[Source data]

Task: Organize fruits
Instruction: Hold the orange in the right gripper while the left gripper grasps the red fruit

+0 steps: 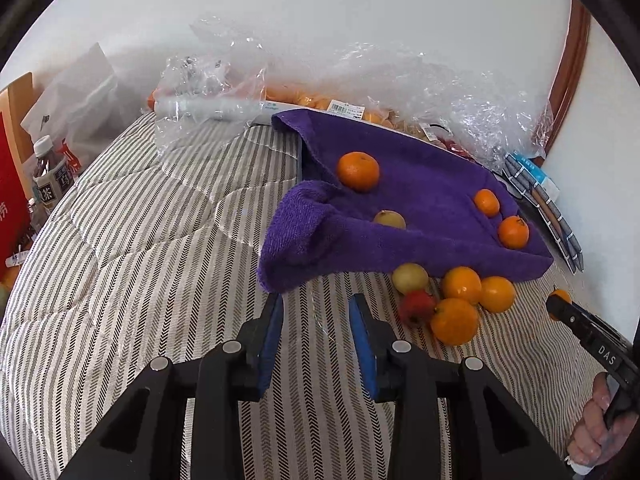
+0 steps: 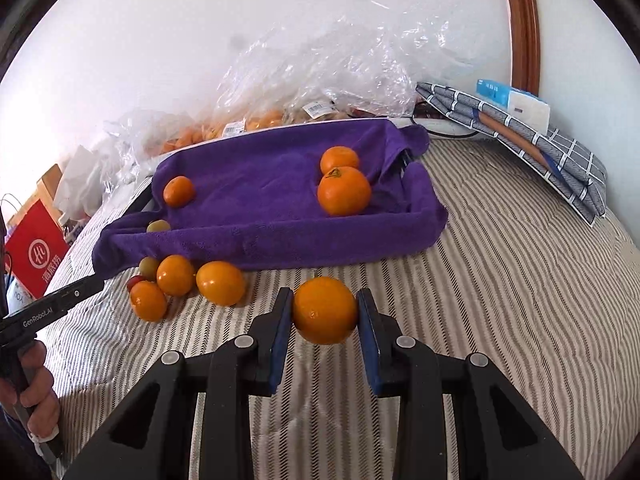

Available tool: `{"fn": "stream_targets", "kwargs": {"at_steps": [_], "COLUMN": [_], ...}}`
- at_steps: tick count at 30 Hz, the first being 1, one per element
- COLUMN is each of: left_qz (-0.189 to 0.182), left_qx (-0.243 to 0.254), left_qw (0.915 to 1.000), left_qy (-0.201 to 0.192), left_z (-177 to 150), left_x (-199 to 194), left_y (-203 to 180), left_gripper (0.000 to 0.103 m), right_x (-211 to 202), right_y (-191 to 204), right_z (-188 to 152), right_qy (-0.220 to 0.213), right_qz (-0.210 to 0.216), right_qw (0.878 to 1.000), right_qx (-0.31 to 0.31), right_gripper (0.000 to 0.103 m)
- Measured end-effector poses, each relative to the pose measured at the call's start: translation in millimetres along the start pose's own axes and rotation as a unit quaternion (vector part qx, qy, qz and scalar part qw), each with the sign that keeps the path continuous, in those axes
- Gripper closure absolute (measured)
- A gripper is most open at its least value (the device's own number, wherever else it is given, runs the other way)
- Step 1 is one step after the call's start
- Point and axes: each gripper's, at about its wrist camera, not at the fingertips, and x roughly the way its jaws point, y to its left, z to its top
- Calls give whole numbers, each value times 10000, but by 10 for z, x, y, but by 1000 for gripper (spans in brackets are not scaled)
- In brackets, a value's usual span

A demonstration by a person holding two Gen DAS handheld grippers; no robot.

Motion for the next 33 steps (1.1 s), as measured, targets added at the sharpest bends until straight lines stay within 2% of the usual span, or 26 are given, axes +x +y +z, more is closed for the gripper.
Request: {"fn": "stream_targets", "kwargs": {"at_steps": [4, 7, 9, 14, 25, 27, 29, 33], "left_qz": [-134, -571, -499, -683, -395, -391, -469, -662], "left_qx": [-7, -98, -9, 297, 775, 759, 692, 559], "left_qw": [9997, 9973, 9979, 9958, 9950, 9953, 9953, 9955], "left_qy": [212, 448, 422, 538, 484, 467, 481, 380], "left_z": [11, 11, 19, -29, 56, 62, 69, 60], "left_x": [63, 113, 122, 157, 317, 322, 335, 289], "left_y": [-4, -9, -70, -306, -633, -624, -597, -535], "left_gripper": [70, 70, 69, 69, 71, 73, 81, 81], "right_x": [8, -2, -15, -5, 9, 4, -7, 15], "right_y": [-87, -105, -111, -192, -267, -283, -289, -251], "right_z": [42, 44, 30, 29, 17, 15, 11, 16], "right_qy": [-63, -156, -199, -162, -148, -177, -212, -150], "right_qz": [156, 124, 132, 356, 566, 612, 638, 626], "right_qw": [9998, 9998, 9997, 9989, 9972, 9966, 9963, 9969], "right_qx": [128, 89, 53, 242, 464, 516, 527, 449], "right_gripper": [71, 71, 71, 71, 71, 71, 71, 71]}}
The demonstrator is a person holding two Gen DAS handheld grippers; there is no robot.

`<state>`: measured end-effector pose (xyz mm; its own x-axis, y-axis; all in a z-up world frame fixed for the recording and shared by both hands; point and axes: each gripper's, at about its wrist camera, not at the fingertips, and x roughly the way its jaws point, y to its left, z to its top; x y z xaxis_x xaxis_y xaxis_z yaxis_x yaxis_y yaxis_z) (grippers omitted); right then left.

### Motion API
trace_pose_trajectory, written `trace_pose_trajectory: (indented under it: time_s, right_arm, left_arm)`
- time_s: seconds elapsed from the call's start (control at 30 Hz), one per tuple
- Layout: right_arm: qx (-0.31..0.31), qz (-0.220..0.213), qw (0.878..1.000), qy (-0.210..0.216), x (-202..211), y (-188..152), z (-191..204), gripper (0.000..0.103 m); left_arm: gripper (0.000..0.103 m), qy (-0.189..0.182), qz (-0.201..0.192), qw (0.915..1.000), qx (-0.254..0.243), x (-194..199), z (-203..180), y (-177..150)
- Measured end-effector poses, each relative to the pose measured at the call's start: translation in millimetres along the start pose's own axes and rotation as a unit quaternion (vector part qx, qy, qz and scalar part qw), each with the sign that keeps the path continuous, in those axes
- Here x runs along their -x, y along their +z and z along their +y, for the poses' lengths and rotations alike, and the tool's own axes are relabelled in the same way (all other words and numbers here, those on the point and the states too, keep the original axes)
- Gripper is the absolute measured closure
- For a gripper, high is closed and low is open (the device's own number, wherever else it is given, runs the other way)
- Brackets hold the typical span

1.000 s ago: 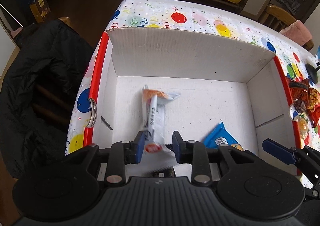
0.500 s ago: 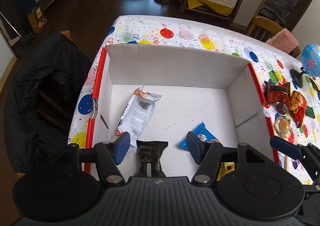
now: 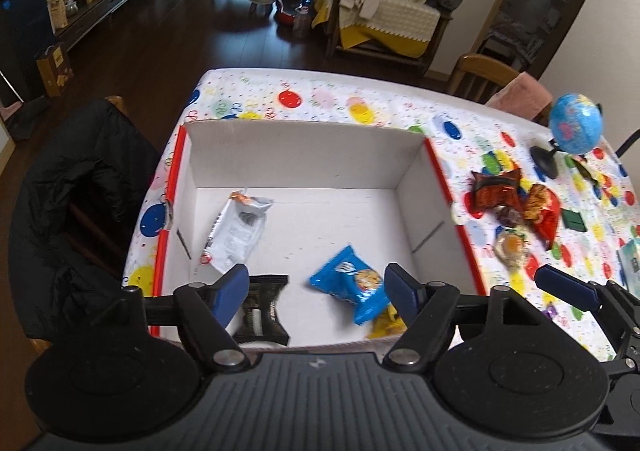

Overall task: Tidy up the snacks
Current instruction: 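Lift both tools out of the box toward the remaining snacks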

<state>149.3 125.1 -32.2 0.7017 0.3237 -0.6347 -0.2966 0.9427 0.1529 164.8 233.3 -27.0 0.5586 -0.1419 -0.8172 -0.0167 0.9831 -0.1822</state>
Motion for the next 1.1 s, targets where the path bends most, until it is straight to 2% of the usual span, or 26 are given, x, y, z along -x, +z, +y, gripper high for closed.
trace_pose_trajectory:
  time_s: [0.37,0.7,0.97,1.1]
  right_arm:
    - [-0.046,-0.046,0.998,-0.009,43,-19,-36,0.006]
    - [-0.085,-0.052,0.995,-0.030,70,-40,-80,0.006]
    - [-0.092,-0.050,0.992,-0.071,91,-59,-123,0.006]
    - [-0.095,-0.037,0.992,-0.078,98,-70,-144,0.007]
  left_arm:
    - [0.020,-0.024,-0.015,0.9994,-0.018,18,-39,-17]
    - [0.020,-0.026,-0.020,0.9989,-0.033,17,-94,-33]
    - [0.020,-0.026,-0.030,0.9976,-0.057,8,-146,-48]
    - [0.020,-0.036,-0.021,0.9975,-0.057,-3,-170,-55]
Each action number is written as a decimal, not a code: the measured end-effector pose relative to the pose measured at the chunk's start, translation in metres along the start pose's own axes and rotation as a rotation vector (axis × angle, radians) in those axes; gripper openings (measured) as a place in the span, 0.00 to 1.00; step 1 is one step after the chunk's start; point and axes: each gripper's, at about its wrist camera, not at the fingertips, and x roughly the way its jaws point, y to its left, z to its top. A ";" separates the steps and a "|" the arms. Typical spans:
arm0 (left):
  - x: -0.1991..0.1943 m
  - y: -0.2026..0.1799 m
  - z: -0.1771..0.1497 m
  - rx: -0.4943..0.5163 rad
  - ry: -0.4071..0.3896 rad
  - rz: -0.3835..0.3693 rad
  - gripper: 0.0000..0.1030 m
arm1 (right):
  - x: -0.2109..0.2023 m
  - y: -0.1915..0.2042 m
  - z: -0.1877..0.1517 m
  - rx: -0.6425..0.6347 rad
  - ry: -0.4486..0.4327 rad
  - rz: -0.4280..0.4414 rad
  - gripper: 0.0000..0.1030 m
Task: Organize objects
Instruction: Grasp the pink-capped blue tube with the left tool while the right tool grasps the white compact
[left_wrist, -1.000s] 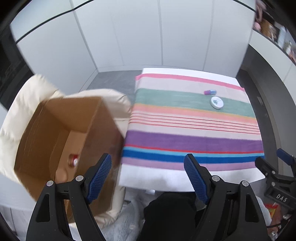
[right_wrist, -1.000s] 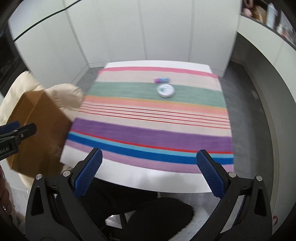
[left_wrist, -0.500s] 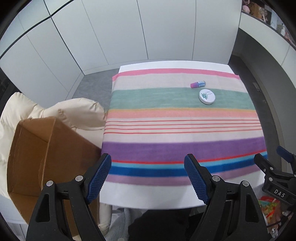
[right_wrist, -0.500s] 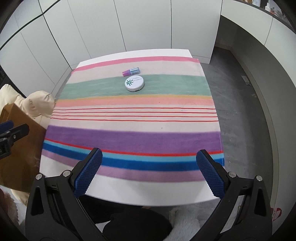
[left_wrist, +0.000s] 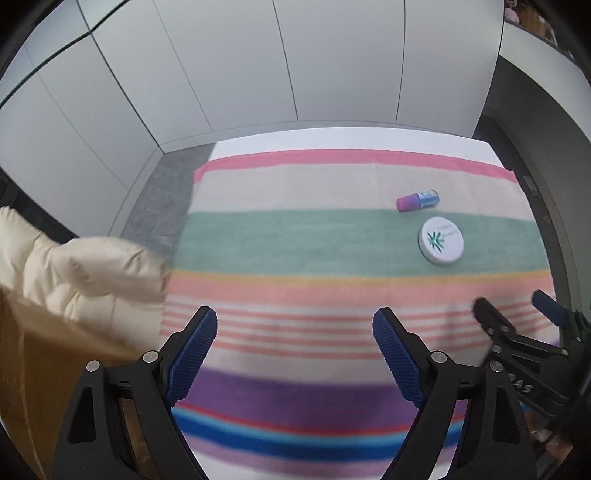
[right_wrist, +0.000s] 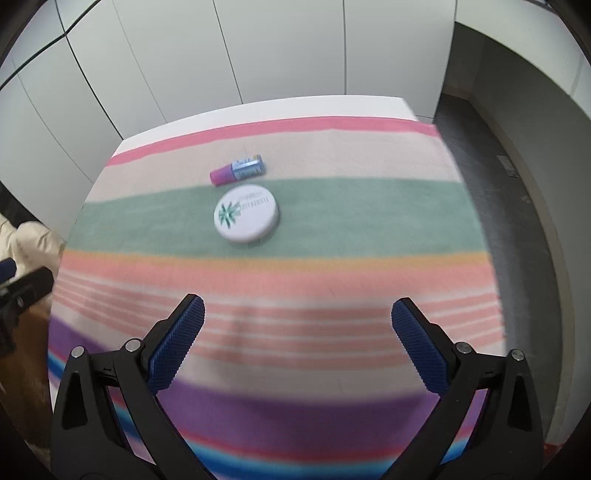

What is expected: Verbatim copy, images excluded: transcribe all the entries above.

Response to this task:
Task: Organize fruits
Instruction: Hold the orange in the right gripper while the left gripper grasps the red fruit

+0 steps: 
+0 steps: 

Available tool: `{"fn": "stream_targets", "kwargs": {"at_steps": [_], "COLUMN": [_], ...}}`
- at_steps: tick count at 30 Hz, the first being 1, one per element
- COLUMN is each of: left_qz (-0.189 to 0.182), left_qx (-0.243 to 0.254), left_qw (0.915 to 1.000), left_qy (-0.201 to 0.192), left_z (-177 to 150), left_x (-199 to 194), left_y (-203 to 180), left_gripper (0.000 to 0.103 m), right_x (-211 to 202), right_y (-191 to 204), right_z (-188 to 152), right_qy (-0.220 to 0.213), right_qz (-0.210 to 0.216), right_qw (0.878 to 1.000), right_qx (-0.31 to 0.31), right_gripper (0.000 to 0.103 m)
- Measured end-effector poses, each relative to the pose measured at the call's start: translation in millimetres along the start pose's own axes and rotation as a unit quaternion (vector part qx, qy, qz and scalar part qw), each with the sign that keeps the path continuous, in those axes
- Gripper closure absolute (measured)
- A gripper is most open at its least value (the device's own number, wherever else it is given, runs the other way)
- Step 1 is one step after the call's start
- Point and axes: each gripper's, at about its wrist camera, not at the fingertips, and x roughly the way its jaws point, y to its left, z to its top
- Calls give whole numbers, each value times 10000, but by 10 for z, x, y, but by 1000 for gripper (spans in brackets are not scaled)
- In brackets, a value's usual span

A demonstration by a person holding two Gen DAS handheld grippers; no robot.

Motion for the next 33 steps (1.1 s), as measured, targets added at the sharpest bends until straight lines stay within 2% of the usual span, or 26 are given, axes +x +y +z, more is closed for the gripper.
Request: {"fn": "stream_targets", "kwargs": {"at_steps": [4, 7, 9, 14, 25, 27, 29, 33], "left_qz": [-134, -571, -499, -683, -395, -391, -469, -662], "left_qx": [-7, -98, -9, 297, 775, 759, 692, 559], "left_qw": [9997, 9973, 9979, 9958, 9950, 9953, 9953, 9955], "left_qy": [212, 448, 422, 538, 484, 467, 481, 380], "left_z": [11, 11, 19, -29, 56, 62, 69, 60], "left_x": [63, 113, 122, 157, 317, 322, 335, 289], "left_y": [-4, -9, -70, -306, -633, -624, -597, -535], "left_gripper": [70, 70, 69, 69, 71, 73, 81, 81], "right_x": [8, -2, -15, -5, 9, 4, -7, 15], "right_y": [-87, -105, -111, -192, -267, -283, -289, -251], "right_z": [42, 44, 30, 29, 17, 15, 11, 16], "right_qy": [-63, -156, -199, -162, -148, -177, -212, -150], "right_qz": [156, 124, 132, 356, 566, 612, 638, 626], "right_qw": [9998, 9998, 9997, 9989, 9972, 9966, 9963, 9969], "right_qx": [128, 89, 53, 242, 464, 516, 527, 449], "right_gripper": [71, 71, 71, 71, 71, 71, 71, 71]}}
The demonstrator is a person holding two Gen DAS handheld grippers; there is no robot.

`<state>`: measured end-effector pose (xyz mm; its own x-axis, y-axis; all in a z-up world frame fixed for the recording and shared by both hands; point and axes: each gripper's, at about its wrist camera, not at the fingertips, and x roughly the way its jaws point, y to its left, z to its top; x y z xaxis_x xaxis_y xaxis_z yaxis_x yaxis_y yaxis_z) (grippers omitted); right then left.

### Motion API
trace_pose_trajectory, written `trace_pose_trajectory: (indented under it: time_s, right_arm, left_arm)`
- time_s: seconds elapsed from the call's start (control at 30 Hz), one per tuple
- Layout: right_arm: qx (-0.31..0.31), qz (-0.220..0.213), qw (0.878..1.000), qy (-0.210..0.216), x (-202..211), y (-188..152), z (-191..204), gripper (0.000..0.103 m); left_arm: gripper (0.000..0.103 m), qy (-0.189..0.182), qz (-0.201..0.192), qw (0.915..1.000), qx (-0.254..0.243), x (-194..199), z (-203..180), y (-177..150)
- Measured end-effector poses, each relative to the pose measured at the call's start: translation in millimetres along the start pose's own axes and rotation as a unit quaternion (vector part qx, qy, qz and scalar part qw), each with the sign that keeps the path continuous, in those axes
- Here x runs along their -x, y along their +z and z along their +y, for the poses' lengths and rotations alike, and the tool's own axes are relabelled in the same way (all other words and numbers here, those on the point and the states too, keep the original axes)
- Gripper is the absolute measured closure
- For a gripper, high is closed and low is open (the device's own number, wherever else it is given, runs the other way)
- Brackets hold the typical span

1.000 s ago: 
0.500 s ago: 
now: 

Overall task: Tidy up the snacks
Current instruction: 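Lift both tools out of the box toward the remaining snacks
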
<state>149.3 125.1 -32.2 0.7017 0.3237 -0.6347 -0.2966 0.9427 0.1529 164.8 233.3 -27.0 0.5586 -0.1419 -0.8172 -0.0167 0.9831 -0.1822</state>
Motion for the next 1.1 s, targets where the path bends most, until it is straight to 2% of the usual span, or 26 are given, x, y, z along -x, +z, +y, gripper high for closed.
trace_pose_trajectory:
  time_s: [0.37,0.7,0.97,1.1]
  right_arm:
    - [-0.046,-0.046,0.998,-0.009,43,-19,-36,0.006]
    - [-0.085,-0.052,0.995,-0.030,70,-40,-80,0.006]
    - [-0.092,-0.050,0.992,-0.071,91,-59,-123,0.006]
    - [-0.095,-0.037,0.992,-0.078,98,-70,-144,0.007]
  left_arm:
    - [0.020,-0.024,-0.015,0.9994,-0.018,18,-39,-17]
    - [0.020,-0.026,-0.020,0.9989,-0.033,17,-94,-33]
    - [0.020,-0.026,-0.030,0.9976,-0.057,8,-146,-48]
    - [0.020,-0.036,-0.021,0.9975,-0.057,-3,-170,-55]
Each action number is written as a decimal, not a code: the measured end-effector pose relative to the pose measured at the chunk's start, translation in metres along the start pose's own axes and rotation as a rotation vector (axis × angle, radians) in those axes; gripper openings (measured) as a place in the span, 0.00 to 1.00; step 1 is one step after the chunk's start; point and axes: each gripper's, at about its wrist camera, not at the fingertips, and x roughly the way its jaws point, y to its left, z to its top. A ";" separates the steps and a "|" the arms. Typical spans:
arm0 (left):
  - x: -0.1991..0.1943 m
  - y: -0.2026..0.1799 m
  - z: -0.1771..0.1497 m
  - rx: -0.4943..0.5163 rad
  - ry: -0.4071..0.3896 rad
  - rz: -0.3835..0.3693 rad
  - gripper: 0.0000..0.1030 m
arm1 (right):
  - x: -0.2109..0.2023 m
  - y: -0.1915..0.2042 m
  - z: -0.1877..0.1517 m
  - rx: -0.6425..0.6347 rad
  - ry: -0.4486..0.4327 rad
  - rz: -0.4280..0.4414 rad
  - gripper: 0.0000..0.1030 m
Task: Organize objects
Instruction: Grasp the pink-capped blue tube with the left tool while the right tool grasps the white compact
[left_wrist, -1.000s] 
[right_wrist, -1.000s] 
[left_wrist, -0.500s] 
[right_wrist, -0.500s] 
[left_wrist, +0.000s] 
[right_wrist, +0.000s] 

The work on this exercise has been completed.